Unified instruction reordering and algebraic transformations for minimum cost offset assignment

Abstract

DSP processors have address generation units that can perform address computation in parallel with other operations. This feature reduces explicit address arithmetic instructions, often required to access locations in the stack frame, through auto-increment and decrement addressing modes, thereby decreasing the code size. Decreasing code size in embedded applications is extremely important as it directly impacts the size of on-chip program memory and hence the cost of the system. Effective utilization of auto-increment and decrement modes requires an intelligent placement of variables in the stack frame which is termed as "offset assignment". Although a number of algorithms for efficient offset assignment have been proposed in the literature, they do not consider possible instruction reordering to reduce the number of address arithmetic instructions.

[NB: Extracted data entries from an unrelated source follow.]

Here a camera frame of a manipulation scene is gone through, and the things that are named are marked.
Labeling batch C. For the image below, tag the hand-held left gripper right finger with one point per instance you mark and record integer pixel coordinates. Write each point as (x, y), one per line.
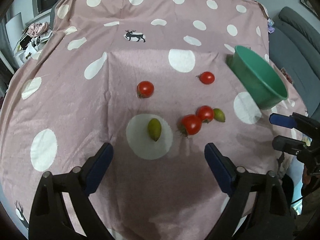
(220, 167)

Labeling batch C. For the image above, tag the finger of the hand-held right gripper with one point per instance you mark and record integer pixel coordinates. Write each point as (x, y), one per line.
(287, 144)
(282, 120)

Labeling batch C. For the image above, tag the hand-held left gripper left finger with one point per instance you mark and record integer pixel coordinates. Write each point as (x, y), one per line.
(98, 167)

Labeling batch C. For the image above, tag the green plastic bowl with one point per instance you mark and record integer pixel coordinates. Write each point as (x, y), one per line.
(255, 80)

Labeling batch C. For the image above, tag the red tomato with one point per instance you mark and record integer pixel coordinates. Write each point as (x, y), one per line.
(207, 77)
(145, 89)
(205, 113)
(191, 124)

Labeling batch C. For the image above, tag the pointed small green fruit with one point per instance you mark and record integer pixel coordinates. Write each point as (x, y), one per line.
(154, 129)

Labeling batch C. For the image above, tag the red snack packet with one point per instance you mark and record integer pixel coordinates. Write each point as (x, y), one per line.
(287, 75)

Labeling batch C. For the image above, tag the grey sofa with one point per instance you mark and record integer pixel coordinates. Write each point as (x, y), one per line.
(297, 55)

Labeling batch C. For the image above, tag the pink polka-dot blanket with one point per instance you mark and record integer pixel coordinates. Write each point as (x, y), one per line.
(75, 105)

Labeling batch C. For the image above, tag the purple cloth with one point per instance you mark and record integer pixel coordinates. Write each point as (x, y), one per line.
(270, 26)

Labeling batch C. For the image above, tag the pile of clothes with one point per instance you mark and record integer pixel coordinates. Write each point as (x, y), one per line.
(35, 37)

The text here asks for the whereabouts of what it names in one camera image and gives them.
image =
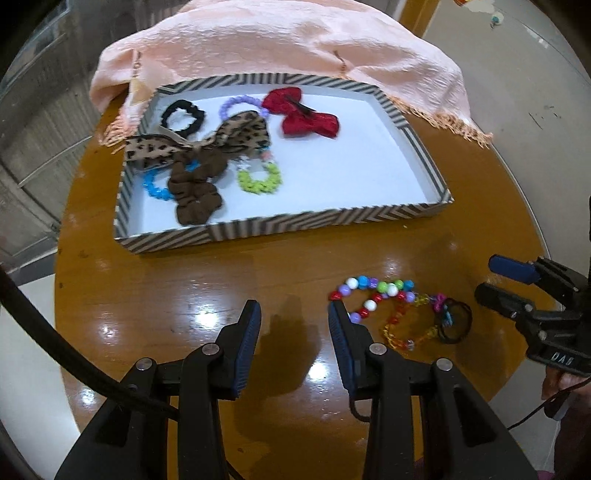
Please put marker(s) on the wooden door frame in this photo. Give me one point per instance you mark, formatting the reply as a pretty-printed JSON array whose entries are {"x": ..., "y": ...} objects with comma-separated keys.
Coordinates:
[{"x": 415, "y": 16}]

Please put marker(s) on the striped shallow box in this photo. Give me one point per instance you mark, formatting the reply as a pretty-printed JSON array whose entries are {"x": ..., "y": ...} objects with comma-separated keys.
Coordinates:
[{"x": 323, "y": 175}]

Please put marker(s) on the red bow hair clip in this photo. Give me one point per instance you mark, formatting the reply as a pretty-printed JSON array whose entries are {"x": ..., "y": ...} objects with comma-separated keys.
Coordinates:
[{"x": 318, "y": 124}]

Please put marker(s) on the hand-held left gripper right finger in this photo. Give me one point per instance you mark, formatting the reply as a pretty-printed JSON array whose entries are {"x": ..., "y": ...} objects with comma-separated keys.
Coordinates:
[{"x": 344, "y": 344}]

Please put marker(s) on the brown scrunchie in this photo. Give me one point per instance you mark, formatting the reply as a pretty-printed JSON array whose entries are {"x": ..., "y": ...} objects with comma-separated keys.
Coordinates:
[{"x": 184, "y": 212}]

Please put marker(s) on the person's right hand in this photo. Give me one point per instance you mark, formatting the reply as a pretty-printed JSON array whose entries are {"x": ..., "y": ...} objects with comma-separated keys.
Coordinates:
[{"x": 556, "y": 383}]

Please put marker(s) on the leopard print bow scrunchie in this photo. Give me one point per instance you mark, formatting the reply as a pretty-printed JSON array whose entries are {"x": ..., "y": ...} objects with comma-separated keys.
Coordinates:
[{"x": 244, "y": 131}]

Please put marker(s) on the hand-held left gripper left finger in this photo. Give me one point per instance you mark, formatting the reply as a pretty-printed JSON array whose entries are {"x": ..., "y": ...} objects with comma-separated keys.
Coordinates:
[{"x": 247, "y": 344}]

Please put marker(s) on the black scrunchie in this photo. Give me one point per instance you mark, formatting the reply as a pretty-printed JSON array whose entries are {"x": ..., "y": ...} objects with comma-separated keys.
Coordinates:
[{"x": 182, "y": 103}]

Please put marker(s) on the grey metal shutter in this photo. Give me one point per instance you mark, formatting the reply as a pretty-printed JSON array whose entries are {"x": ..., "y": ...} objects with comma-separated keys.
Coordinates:
[{"x": 37, "y": 138}]

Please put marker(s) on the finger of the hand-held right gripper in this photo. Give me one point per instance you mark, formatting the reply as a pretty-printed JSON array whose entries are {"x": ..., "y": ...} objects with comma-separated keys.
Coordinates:
[
  {"x": 508, "y": 267},
  {"x": 498, "y": 297}
]

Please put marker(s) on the peach fringed cloth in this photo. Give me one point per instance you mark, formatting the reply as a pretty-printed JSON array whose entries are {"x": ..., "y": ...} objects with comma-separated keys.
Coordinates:
[{"x": 277, "y": 41}]

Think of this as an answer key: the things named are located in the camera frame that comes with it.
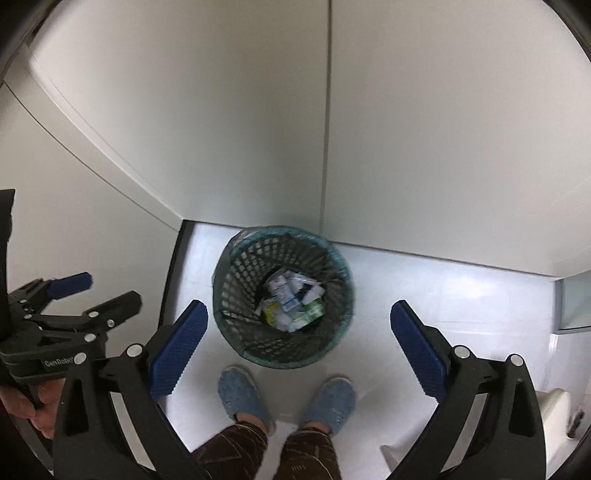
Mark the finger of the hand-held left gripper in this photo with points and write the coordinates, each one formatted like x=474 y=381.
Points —
x=115 y=311
x=69 y=285

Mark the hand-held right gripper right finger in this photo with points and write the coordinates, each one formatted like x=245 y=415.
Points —
x=420 y=350

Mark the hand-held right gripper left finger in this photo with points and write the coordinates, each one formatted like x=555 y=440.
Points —
x=178 y=350

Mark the dark plastic mesh trash bin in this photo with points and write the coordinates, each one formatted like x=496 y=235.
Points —
x=240 y=286

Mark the yellow and white snack wrapper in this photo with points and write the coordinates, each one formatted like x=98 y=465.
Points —
x=270 y=313

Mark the green and white carton box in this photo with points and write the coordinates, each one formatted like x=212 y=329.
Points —
x=311 y=310

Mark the blue and white milk carton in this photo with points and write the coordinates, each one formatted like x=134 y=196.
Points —
x=282 y=288

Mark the person's left hand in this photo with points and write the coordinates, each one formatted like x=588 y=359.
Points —
x=48 y=410

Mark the blue fuzzy slipper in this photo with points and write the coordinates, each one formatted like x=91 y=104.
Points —
x=330 y=406
x=242 y=397

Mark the person's left leg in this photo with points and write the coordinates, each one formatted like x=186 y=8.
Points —
x=235 y=454

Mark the person's leg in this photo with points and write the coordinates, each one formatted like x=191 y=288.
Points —
x=309 y=457
x=235 y=454

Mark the person's right leg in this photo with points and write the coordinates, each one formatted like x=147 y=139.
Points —
x=309 y=457

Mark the white base cabinet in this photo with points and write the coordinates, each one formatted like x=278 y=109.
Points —
x=231 y=115

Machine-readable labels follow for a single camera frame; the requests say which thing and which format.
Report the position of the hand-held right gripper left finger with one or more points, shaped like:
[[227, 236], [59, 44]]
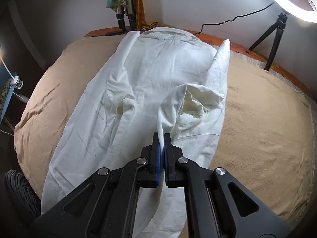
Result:
[[158, 158]]

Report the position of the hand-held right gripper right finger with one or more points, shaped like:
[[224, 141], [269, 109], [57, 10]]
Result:
[[166, 176]]

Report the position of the white long-sleeved shirt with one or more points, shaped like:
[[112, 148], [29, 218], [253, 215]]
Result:
[[148, 67]]

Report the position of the beige blanket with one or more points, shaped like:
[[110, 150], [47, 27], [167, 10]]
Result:
[[260, 116]]

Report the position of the dark ribbed object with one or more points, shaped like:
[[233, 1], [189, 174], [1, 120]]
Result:
[[22, 193]]

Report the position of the orange cloth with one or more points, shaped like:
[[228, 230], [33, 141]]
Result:
[[141, 5]]

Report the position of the white clip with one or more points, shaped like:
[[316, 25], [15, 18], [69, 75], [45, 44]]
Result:
[[16, 81]]

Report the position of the blue board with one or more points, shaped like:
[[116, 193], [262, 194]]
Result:
[[6, 99]]

In this paper, we propose an integrated approach that combines instruction reordering and algebraic transformations to reduce the number of address arithmetic instructions. The proposed approach has been implemented in the SUIF compiler framework. We conducted our experiments on a set of real programs, and compared its performance with that of Liao's heuristic for Simple Offset Assignment (SOA), Tie-break SOA, Naive offset assignment, and Rao and Pande's algebraic transformation approach. © Springer-Verlag Berlin Heidelberg 2003.